- Warwick Village Location within the state of Kentucky
- Coordinates: 38°15′30.031″N 85°37′1.372″W﻿ / ﻿38.25834194°N 85.61704778°W
- Country: United States
- State: Kentucky
- County: Jefferson
- Elevation: 538 ft (164 m)
- Time zone: UTC-5 (Eastern (EST))
- • Summer (DST): UTC-4 (EDT)
- Postal code: 40222
- Area code: 502

= Warwick Village, St. Matthews, Kentucky =

Warwick Village is a neighborhood located in Louisville, Kentucky. Warwick Village is just outside the Watterson Expressway and part of the City of St. Matthews, Its boundaries are roughly New La Grange Rd, Washburn Ave, and Columbia Ave. Many of Warwick Village's streets are surrounded by Warwick Park also known as Warwick-Villa Park Playground.

Warwick Village is also known through history as Warwick Villa, Warwich Villa, Warwick and Warrick Village.

==Geography==
Warwick Village is located at (38.25995, -85.61764).

==History==
Warwick Villa Subdivision was claimed to be the first subdivision in Kentucky. Warwick Village extends from LaGrange Road, running back Washburn Avenue, across the L. & N. Railroad tracks, including now what is known as Fountain Avenue.

Before the turn of the century, with the train stop linking west Lyndon to Louisville, George R. Washburn tried to develop his 50 acres near the tracks into Warwick Villa -- "the beautiful little suburb on the high tide of prosperity." But the panic of 1893 caused financial problems and few houses were built.

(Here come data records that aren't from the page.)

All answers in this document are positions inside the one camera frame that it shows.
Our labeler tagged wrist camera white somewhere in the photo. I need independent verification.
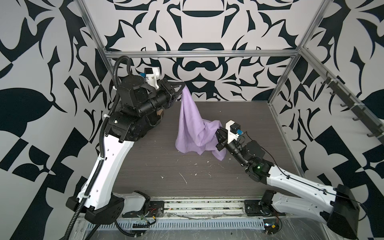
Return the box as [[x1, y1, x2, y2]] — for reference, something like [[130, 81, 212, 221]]
[[144, 67, 161, 90], [226, 120, 243, 144]]

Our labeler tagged wall hook rail grey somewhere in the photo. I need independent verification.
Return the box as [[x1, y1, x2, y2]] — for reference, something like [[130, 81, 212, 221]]
[[322, 72, 384, 145]]

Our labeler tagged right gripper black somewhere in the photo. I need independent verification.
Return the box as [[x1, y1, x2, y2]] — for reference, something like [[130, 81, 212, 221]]
[[216, 124, 252, 169]]

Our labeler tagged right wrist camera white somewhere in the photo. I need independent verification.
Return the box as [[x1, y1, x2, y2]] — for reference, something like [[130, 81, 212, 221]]
[[226, 120, 243, 144]]

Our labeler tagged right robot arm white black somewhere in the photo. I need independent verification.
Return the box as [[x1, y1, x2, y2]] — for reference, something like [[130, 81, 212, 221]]
[[216, 124, 360, 240]]

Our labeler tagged green circuit board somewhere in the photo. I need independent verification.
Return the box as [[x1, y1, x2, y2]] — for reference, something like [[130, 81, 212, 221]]
[[263, 218, 282, 236]]

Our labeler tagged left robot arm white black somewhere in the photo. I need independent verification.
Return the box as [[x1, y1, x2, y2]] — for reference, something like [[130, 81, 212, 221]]
[[66, 75, 186, 225]]

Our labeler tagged purple cloth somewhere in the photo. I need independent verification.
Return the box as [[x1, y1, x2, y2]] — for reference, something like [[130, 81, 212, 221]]
[[176, 87, 226, 161]]

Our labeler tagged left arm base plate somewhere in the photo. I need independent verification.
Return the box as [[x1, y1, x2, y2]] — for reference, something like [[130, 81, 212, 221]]
[[122, 201, 165, 218]]

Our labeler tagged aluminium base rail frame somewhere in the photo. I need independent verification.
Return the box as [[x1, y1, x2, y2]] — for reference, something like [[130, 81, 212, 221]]
[[74, 196, 332, 223]]

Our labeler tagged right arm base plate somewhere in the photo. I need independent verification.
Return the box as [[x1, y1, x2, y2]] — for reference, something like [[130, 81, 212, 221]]
[[244, 200, 286, 217]]

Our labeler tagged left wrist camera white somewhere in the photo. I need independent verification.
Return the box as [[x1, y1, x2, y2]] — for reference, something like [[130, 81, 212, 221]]
[[144, 67, 161, 90]]

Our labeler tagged white slotted cable duct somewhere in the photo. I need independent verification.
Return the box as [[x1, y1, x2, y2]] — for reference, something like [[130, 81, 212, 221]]
[[99, 219, 265, 231]]

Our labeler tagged horizontal aluminium frame bar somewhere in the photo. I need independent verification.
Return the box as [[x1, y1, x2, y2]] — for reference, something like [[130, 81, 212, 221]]
[[104, 50, 298, 59]]

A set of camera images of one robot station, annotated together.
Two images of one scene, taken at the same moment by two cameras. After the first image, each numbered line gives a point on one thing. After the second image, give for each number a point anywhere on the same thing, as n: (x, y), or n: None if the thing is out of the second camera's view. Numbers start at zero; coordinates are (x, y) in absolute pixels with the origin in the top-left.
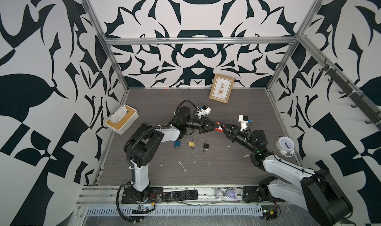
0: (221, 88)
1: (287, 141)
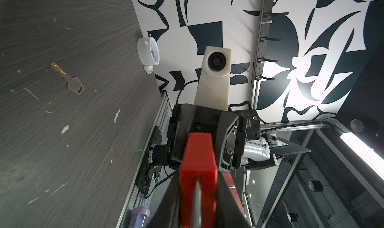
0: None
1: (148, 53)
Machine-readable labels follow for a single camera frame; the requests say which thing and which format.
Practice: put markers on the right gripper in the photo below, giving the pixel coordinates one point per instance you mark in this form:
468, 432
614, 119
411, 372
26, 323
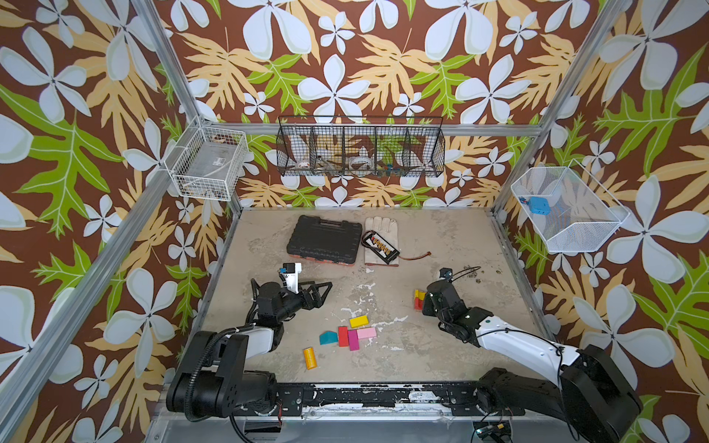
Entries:
435, 296

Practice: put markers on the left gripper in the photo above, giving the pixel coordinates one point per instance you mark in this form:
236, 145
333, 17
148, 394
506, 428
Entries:
317, 302

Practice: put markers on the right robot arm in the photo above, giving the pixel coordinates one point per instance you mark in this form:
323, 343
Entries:
581, 387

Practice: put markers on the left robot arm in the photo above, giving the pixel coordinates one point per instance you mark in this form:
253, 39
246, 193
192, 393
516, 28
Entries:
212, 379

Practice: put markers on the teal quarter-round block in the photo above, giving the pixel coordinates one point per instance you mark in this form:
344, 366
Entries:
328, 338

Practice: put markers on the red square block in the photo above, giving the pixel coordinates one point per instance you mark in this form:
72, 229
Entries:
343, 336

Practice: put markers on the yellow rectangular block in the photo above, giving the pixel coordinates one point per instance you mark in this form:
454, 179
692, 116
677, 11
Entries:
359, 322

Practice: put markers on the magenta rectangular block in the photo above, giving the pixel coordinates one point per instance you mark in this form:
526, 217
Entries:
353, 340

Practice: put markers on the orange cylinder block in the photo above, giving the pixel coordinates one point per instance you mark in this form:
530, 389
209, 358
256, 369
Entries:
310, 358

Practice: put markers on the pink rectangular block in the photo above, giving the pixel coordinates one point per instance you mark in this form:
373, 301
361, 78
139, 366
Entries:
366, 333

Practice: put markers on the black tool case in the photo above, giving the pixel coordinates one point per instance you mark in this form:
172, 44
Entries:
324, 240

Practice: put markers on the black charger board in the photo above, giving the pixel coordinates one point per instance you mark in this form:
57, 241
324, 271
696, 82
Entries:
380, 247

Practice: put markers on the blue object in basket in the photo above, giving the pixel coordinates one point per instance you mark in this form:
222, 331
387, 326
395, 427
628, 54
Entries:
538, 206

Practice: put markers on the tape roll in basket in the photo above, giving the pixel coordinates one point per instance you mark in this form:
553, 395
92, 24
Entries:
361, 163

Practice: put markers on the white mesh basket right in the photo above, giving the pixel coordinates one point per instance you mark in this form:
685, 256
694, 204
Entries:
584, 213

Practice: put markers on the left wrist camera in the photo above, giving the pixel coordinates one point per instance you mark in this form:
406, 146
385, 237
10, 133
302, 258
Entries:
289, 273

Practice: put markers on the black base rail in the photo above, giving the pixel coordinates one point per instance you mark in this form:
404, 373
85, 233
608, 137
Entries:
457, 398

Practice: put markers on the black wire basket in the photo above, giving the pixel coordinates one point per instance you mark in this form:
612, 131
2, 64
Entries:
322, 145

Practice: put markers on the white wire basket left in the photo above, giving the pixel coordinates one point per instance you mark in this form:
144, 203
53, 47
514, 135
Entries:
206, 162

George R. Washburn enlisted a developer by the name of Colonel Hunter to build Warwick Village on the land mostly owned by the Washburn family. It failed to grow much for at that time, it was too far removed from the city. Before the interurban started, the railroad, running parallel to the Vine Crest Avenue, was the only means of transportation to Louisville. It is said that a path of octagonal stones of different color extended from Warwick Villa all the way to LaGrange Road.

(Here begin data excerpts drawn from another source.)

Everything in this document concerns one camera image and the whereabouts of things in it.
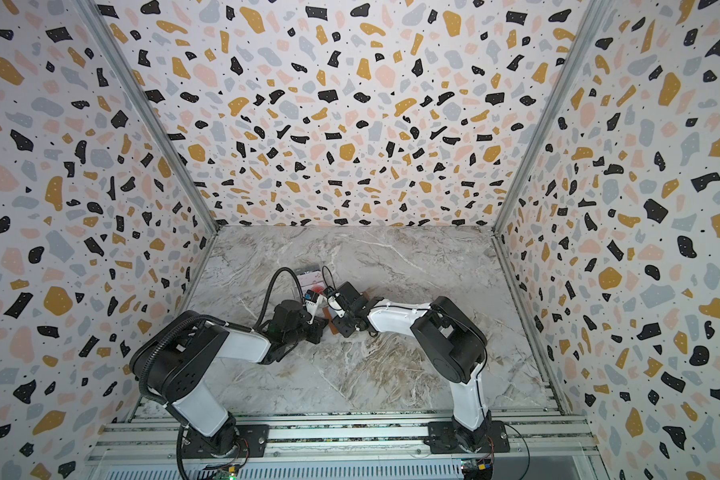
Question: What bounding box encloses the black corrugated cable conduit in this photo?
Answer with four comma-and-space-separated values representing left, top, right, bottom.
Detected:
137, 266, 306, 409

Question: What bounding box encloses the clear plastic card box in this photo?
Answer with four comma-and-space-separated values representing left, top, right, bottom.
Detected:
295, 265, 326, 293

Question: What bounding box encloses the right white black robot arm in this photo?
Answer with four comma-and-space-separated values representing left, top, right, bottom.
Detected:
326, 282, 491, 451

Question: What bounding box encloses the aluminium mounting rail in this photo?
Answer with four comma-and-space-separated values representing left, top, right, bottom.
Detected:
86, 409, 600, 465

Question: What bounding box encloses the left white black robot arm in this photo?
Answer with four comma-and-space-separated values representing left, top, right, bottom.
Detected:
129, 300, 329, 458

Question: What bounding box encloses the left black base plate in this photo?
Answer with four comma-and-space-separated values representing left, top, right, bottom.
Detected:
177, 424, 270, 461

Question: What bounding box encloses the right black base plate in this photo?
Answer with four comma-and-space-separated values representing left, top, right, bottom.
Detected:
423, 419, 510, 456

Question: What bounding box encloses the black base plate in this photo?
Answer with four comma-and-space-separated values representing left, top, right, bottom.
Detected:
177, 424, 270, 461
423, 419, 510, 456

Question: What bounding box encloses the brown leather card holder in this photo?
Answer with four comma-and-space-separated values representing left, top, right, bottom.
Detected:
331, 292, 382, 338

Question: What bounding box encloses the white ventilation grille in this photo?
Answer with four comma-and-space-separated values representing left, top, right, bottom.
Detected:
97, 459, 464, 479

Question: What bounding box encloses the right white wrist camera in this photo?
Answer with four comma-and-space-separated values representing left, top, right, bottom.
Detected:
324, 287, 345, 318

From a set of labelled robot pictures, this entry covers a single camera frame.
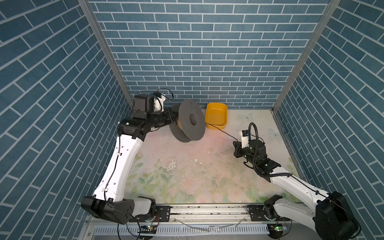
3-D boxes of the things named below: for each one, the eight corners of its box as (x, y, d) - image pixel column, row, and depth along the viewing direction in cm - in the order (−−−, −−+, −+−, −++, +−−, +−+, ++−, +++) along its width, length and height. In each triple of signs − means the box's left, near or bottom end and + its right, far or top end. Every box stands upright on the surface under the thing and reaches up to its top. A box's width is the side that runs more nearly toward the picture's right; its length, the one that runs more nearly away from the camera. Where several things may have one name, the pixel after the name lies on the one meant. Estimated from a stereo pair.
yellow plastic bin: (205, 129, 110) (205, 124, 105) (204, 107, 125) (205, 102, 120) (228, 129, 110) (230, 124, 105) (225, 107, 125) (226, 102, 121)
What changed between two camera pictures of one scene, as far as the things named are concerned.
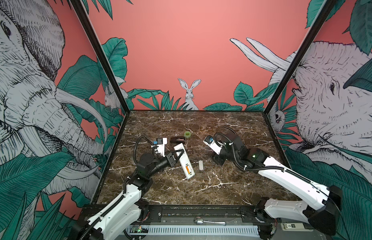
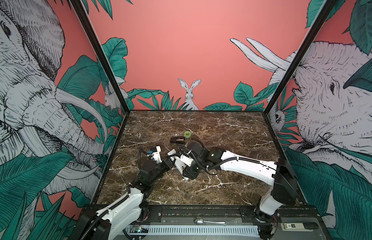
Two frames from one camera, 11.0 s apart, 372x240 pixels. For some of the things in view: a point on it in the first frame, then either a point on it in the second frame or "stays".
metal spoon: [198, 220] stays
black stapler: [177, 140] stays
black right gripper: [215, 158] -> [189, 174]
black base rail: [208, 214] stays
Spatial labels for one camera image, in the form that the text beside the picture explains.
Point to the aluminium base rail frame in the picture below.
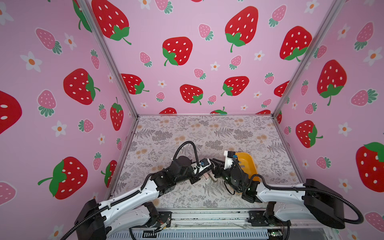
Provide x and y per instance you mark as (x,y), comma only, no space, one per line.
(224,225)

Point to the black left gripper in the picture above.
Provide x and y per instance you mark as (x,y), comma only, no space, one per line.
(196,178)

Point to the aluminium corner post left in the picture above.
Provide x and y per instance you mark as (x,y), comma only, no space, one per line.
(90,17)

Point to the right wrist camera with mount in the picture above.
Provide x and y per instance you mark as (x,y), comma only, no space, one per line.
(229,156)

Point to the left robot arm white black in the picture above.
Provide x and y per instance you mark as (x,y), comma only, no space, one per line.
(135,195)

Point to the aluminium corner post right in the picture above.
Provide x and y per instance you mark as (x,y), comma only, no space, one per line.
(324,27)

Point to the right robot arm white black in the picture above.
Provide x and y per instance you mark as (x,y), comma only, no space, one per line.
(324,205)

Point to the aluminium corner post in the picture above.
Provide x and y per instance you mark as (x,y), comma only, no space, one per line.
(324,27)
(90,17)

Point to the pink white small stapler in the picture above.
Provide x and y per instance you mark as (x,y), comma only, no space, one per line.
(210,176)

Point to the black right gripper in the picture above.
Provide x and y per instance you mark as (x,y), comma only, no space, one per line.
(218,170)

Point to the yellow plastic tray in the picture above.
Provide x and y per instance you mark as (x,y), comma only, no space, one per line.
(247,164)

Washburn sold the original lots just west of Lyndon in 1928 to Henry Holzheimer Sr., who successfully developed a Warwick Villa subdivision in St. Matthews. The property had been in the Washburn family since 1815, according to county historic records. The two-story framed Washburn House, built in the 1830s, is still on Fountain Avenue, surrounded by newer homes.

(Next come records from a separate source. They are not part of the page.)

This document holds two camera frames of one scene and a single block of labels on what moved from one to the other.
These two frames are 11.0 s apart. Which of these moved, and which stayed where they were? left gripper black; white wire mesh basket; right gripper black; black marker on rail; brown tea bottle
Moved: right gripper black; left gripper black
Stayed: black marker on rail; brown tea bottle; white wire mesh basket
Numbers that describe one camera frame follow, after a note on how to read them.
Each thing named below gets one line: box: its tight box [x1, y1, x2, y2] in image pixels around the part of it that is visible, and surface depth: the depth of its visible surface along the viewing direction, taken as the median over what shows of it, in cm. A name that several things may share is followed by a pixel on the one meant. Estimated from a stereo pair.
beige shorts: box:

Warwick Villa Hotel was located near Washburn Avenue and fronted the railroad tracks. The hotel had social prominence into the 1900s as a summer hotel. People came from Louisville and other points in Kentucky by train, to enjoy the country air and the delicious meals for which the hotel was famous. The frame hotel contained 20 rooms and according to Mr. Fred Boss, it was destroyed by fire and not rebuilt. Across the road from the Warwick Villa interurban station on LaGrange Road located the Indian Mineral Wells, operated by Colonel Harris, who sold and distributed mineral water into the late 1940s. Another mineral well with pump was located in the front yard of the Robinson's grocery at the corner of Lyndon Lane and Vine Crest Avenue, next to the railroad. LaGrange Road was also known as Zimmerman Lane and the grave marker of one of the family was familiar to residents of this area. It was in a curve of the road adjoining the Mineral Wells site. The stone was knocked down and destroyed and the remains were removed and buried elsewhere when LaGrange Road was made a 4-Lane Highway.

==Demographics==
There are roughly 350 households in Warwick Village.

==Real estate==
Warwick Village is known for its attractive, charming 1 1/2-story Cape Cod homes. St Matthews, along with Warwick Village are made of smaller, single family, cottage-like houses on tree-lined streets full of character and quirks. Homes in the village for sale can range in price from $115,000 to $260,000, with an average size of homes running 650 to 1800 sq. ft.

==Warwick Park==
Rededicated in May 2007 after an extensive upgrade, this 8.4 acre park offers amenities such as treed picnic areas, a large pavilion, basketball courts, two baseball diamonds, grills, water fountains, and Port-A-Pot restrooms are on site. There is an asphalt walking track around the perimeter of the park making 2.3 laps equal to one mile, and an up-to-date play area recommended for children 4–12 years with swing and bench seating for adults. The center of the park is an open space suitable for flying kites, tossing discs or as utilized during the spring and fall seasons for numerous soccer practices and games by local schools and athletic groups. A walk in only entrance is located off Virginia Avenue along with free parking areas available at the entrances off of Columbia, Kentucky and Washburn Avenue. Warwick Park is designed to be enjoyed by all aged groups, the pavilion and baseball diamond can be reserved at no cost.